*** Opening DATA FOR REVIEW ***

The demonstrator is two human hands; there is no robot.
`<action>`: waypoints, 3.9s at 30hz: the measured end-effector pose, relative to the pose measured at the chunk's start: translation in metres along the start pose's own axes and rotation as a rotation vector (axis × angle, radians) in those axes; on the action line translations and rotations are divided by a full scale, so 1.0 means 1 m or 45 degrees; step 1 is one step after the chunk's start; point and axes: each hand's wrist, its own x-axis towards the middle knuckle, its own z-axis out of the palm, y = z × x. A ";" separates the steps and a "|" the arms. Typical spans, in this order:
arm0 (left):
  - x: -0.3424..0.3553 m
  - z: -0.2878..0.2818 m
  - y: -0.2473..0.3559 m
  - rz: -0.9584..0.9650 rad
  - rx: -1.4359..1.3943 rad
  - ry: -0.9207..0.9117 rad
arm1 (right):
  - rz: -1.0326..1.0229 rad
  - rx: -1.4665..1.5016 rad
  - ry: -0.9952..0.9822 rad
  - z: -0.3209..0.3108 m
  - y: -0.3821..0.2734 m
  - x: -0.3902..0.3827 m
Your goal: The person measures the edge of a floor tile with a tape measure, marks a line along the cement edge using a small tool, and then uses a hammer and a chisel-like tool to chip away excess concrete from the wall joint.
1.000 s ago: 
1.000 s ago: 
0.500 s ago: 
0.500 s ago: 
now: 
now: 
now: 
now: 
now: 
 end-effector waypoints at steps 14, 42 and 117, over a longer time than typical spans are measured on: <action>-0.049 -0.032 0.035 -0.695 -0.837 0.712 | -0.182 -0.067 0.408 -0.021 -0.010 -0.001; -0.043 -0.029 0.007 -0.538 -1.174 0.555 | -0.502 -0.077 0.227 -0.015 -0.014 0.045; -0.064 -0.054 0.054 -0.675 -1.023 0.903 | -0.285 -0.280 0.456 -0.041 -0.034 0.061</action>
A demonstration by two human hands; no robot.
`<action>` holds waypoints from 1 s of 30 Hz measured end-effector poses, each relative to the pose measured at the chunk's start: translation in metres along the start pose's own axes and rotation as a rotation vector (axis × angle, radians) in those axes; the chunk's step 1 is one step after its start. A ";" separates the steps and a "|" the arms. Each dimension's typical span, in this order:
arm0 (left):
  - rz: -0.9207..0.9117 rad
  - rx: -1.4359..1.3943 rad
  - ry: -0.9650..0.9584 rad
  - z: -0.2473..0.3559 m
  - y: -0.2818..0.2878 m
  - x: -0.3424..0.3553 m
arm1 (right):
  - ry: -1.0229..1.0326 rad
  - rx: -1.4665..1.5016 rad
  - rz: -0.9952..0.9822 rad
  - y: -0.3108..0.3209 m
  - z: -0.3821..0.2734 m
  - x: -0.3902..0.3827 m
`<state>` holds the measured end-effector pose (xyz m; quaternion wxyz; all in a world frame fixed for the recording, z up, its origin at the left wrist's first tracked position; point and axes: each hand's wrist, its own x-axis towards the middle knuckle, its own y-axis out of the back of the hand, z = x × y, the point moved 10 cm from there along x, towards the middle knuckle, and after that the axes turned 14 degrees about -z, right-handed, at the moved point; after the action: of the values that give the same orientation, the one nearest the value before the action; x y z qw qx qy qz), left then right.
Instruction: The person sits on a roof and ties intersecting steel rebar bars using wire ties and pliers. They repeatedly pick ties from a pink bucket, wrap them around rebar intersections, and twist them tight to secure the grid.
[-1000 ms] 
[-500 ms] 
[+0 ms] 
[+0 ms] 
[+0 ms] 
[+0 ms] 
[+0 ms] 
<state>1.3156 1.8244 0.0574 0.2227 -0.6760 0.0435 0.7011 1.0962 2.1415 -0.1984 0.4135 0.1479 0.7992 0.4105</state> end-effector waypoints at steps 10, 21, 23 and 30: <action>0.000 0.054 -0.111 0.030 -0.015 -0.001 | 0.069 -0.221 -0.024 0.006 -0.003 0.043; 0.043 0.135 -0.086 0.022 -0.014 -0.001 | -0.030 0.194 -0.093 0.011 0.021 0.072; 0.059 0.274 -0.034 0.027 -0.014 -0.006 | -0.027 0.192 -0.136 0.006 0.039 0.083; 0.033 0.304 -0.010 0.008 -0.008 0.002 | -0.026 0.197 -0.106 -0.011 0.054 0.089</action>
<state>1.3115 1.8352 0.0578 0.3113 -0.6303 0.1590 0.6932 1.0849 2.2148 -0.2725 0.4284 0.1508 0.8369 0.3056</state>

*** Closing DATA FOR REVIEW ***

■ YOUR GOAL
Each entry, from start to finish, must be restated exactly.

■ SOLUTION
The demonstrator is two human hands; there is no robot.
`<action>`: waypoints, 3.9s at 30hz: the measured end-effector pose, relative to the pose measured at the chunk's start: translation in metres along the start pose's own axes and rotation as a rotation vector (axis × angle, radians) in those axes; on the action line translations and rotations are divided by a full scale, so 1.0 means 1 m or 45 degrees; step 1 is one step after the chunk's start; point and axes: each hand's wrist, its own x-axis towards the middle knuckle, its own z-axis out of the palm, y = z × x. A ";" separates the steps and a "|" the arms. Typical spans, in this order:
arm0 (left):
  - x: -0.3424..0.3553 m
  - z: -0.2878..0.2818 m
  - y: -0.2473..0.3559 m
  - rz: -0.9584..0.9650 rad
  - rx: -1.4359..1.3943 rad
  - ry: -0.9207..0.9117 rad
arm1 (right):
  - rz: -1.0326..1.0229 rad
  - rx: -1.4665..1.5016 rad
  - ry: -0.9952..0.9822 rad
  - z: -0.3209..0.3108 m
  - y: -0.3821..0.2734 m
  - x: -0.3902..0.3827 m
Your goal: The person measures the edge of a floor tile with a tape measure, marks a line along the cement edge using a small tool, and then uses a hammer and a chisel-like tool to chip away excess concrete from the wall joint.
1.000 s ago: 
1.000 s ago: 
0.500 s ago: 
0.500 s ago: 
now: 
now: 
now: 
now: 
now: 
 end-effector waypoints at steps 14, 42 and 117, over a longer time than typical spans are measured on: <action>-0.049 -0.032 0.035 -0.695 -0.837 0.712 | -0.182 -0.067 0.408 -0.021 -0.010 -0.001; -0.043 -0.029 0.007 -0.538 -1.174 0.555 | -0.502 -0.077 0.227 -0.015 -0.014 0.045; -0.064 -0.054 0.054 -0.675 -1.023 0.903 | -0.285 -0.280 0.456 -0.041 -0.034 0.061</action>
A demonstration by two human hands; no robot.
`<action>` holds waypoints from 1 s of 30 Hz measured end-effector poses, each relative to the pose measured at the chunk's start: translation in metres along the start pose's own axes and rotation as a rotation vector (axis × angle, radians) in those axes; the chunk's step 1 is one step after its start. A ";" separates the steps and a "|" the arms. Each dimension's typical span, in this order:
arm0 (left):
  - rz: -0.9207..0.9117 rad
  - rx: -1.4359..1.3943 rad
  - ry: -0.9650..0.9584 rad
  - z: -0.2473..0.3559 m
  - y: -0.2818..0.2878 m
  - x: -0.3424..0.3553 m
arm1 (right):
  - ry: -1.0229..1.0326 rad
  - rx: -1.4665..1.5016 rad
  - rz: -0.9952..0.9822 rad
  - y: -0.3108..0.3209 m
  - z: -0.3821..0.2734 m
  - x: -0.3902..0.3827 m
`<state>` holds the measured end-effector pose (xyz m; quaternion wxyz; all in a world frame fixed for the recording, z up, its origin at the left wrist's first tracked position; point and axes: each hand's wrist, its own x-axis towards the middle knuckle, its own y-axis out of the back of the hand, z = x × y, the point moved 10 cm from there along x, towards the middle knuckle, and after that the axes turned 14 degrees about -z, right-handed, at the moved point; after the action: of the values that give the same orientation, the one nearest the value before the action; x y z qw qx qy qz), left then right.
Instruction: The person sits on a roof and ties intersecting steel rebar bars using wire ties and pliers. They repeatedly pick ties from a pink bucket, wrap them around rebar intersections, and twist them tight to secure the grid.
[-1000 ms] 
[-500 ms] 
[+0 ms] 
[+0 ms] 
[+0 ms] 
[+0 ms] 
[+0 ms] 
<state>1.3156 1.8244 0.0574 0.2227 -0.6760 0.0435 0.7011 1.0962 2.1415 -0.1984 0.4135 0.1479 0.7992 0.4105</state> end-effector waypoints at steps 10, 21, 23 and 30: <action>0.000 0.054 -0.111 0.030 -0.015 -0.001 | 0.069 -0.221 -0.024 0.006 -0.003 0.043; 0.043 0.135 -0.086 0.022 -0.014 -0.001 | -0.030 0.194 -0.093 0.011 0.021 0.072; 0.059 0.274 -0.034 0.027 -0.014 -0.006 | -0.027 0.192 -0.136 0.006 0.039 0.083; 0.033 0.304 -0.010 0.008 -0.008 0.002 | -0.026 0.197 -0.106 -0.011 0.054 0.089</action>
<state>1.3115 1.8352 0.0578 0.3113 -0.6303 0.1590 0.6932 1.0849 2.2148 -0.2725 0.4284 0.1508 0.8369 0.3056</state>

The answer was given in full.